Por Bruna Pinheiro / Formad
O medo de não conseguir emplacar o Cota Zero fez o Governo de Mato Grosso dar mais uma cartada. Menos de 24 horas antes da audiência de conciliação marcada no Supremo Tribunal Federal (STF), o ministro André Mendonça adiou por mais 21 dias a tratativa que pode derrubar ou pelo menos suspender a Lei inconstitucional. Organizações socioambientais avaliam a manobra como mais uma prova da inconsistência científica e da inconstitucionalidade da proposta de Mauro Mendes, que já foi rejeitada por órgãos federais que participariam da audiência.
O pedido de adiamento foi protocolado pela Procuradoria Geral do Estado no início da noite da última sexta-feira (1º). A resposta não demorou muito e ontem (04) o ministro André Mendonça publicou o despacho com o adiamento para o dia 26 de março. A justificativa para a remarcação é dar prazo aos agentes envolvidos na conciliação para que avaliem a Lei 12.434/2024, aprovada na última semana e que estabelece a lista de 12 espécies de peixes proibidas de transporte, armazenamento e comercialização. Conforme já alertado pelo Fórum Popular Socioambiental de Mato Grosso (Formad), a contraproposta em nada modifica a inconstitucionalidade do Cota Zero. (veja matéria).

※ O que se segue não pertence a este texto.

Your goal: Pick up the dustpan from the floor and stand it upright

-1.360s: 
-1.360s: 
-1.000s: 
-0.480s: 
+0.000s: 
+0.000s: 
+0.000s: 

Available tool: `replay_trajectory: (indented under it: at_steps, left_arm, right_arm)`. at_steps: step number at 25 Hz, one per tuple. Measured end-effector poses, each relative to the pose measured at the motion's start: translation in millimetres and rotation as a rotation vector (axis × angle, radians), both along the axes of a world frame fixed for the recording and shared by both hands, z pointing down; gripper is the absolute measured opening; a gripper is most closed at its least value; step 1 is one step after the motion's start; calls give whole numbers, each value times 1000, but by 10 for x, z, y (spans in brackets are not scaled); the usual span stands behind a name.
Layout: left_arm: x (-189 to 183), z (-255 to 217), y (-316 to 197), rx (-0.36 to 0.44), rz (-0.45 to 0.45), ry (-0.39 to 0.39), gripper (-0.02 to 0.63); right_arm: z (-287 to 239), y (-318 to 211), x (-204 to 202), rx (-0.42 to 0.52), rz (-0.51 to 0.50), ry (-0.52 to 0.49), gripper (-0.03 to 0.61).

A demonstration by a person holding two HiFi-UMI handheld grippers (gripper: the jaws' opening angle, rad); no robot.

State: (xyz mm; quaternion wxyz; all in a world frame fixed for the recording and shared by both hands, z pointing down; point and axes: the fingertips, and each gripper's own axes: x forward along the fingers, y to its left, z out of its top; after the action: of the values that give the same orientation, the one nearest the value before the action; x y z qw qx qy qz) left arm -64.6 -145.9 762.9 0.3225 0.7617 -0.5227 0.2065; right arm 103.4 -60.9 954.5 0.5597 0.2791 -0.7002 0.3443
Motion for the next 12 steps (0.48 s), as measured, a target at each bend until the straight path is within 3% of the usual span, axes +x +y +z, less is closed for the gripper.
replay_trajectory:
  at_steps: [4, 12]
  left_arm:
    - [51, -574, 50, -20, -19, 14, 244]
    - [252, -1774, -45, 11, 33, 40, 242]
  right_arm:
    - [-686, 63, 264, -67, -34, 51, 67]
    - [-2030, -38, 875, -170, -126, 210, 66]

Vale ressaltar que o ministro André Mendonça até hoje não emitiu decisão sobre as três ações diretas de inconstitucionalidade em tramitação no Supremo, assim como também não decidiu sobre os pedidos de ingresso como Amicus Curiae de organizações socioambientais, contrárias ao Cota Zero. Aguardam um retorno, além do Formad, o Fórum Nacional de Sociedade Civil na Gestão de Bacias Hidrográficas (FONASC-CBH), Instituto Centro de Vida (ICV), Instituto de Pesquisa e Educação Ambiental (Instituto GAIA), Associação do Segmento da Pesca do Estado de Mato Grosso (ASP-MT) e Defensoria Pública da União (DPU).
Para a advogada do Fórum Popular Socioambiental de Mato Grosso (Formad), Bruna Bolzani, apesar do prolongamento da expectativa de pescadoras e pescadores em relação à Lei, o adiamento da audiência tem potencial para deixar ainda mais evidente as falhas e inconstitucionalidades na alteração feita pelo Governo.
“O acordo feito na primeira audiência de conciliação era de que deveria haver um diálogo entre o Governo de Mato Grosso e os ministérios da Pesca e do Meio Ambiente, Ibama, AGU e INSS, o que não aconteceu. O Governo apresentou uma medida unilateral, ignorando a fase conciliatória proposta pelo ministro André Mendonça. Além disso, a lista de 12 espécies proibidas representa 90% da produção de pescado e é arbitrária, pois não tem nenhuma evidência ou estudo científico como embasamento e certamente será rejeitada pelas demais instituições convocadas pelo STF”, destacou a advogada.
A também advogada e consultora jurídica do Observatório Socioambiental de Mato Grosso (Observa-MT), Edilene Amaral, acrescenta que a pressão da mobilização das organizações da sociedade civil que acompanham o caso desde o início, somada a posicionamentos contrários a Lei aprovada, podem ter contribuído para essa estratégia do Governo. “Se o Estado tivesse segurança jurídica e embasamento científico a respeito da proposta, faria de tudo para que ela fosse rapidamente analisada e aceita. Seguimos acreditando na derrubada da Lei, até porque todos os órgãos envolvidos já analisaram a proposta, posto que o Governador já as apresentou em forma de Decretos, então as análises e rejeições já se encontram nos autos”.
De novo, uma Lei aprovada sem transparência
Como já de costume, a bancada governista na Assembleia Legislativa de Mato Grosso (ALMT) atuou em prol de Mauro Mendes, deixando passar mais uma Lei inconstitucional, com a aprovação da Lei 12.434/2024, que define aquelas 12 espécies de peixes proibidas de transporte, armazenamento e comercialização. Na primeira sessão para discutir o projeto, um pedido de vista adiou a votação. Já na segunda sessão, o presidente da Casa, Eduardo Botelho, anunciou o resultado de 11 votos favoráveis e sete contrários, sem a divulgação dos nomes dos deputados. Quem acompanhou a sessão, não viu a presença desses parlamentares no plenário e também não há como verificar o sistema virtual de votações da ALMT.
A falta de transparência em votações de interesse do Governo de Mato Grosso, a exemplo das duas recentes sobre a proibição da pesca, é algo cada vez mais frequente na Assembleia. Os poucos deputados que tentam incluir algum debate a respeito dos projetos são imediatamente ignorados, assim como não se vê a participação de parlamentares governistas em audiências públicas.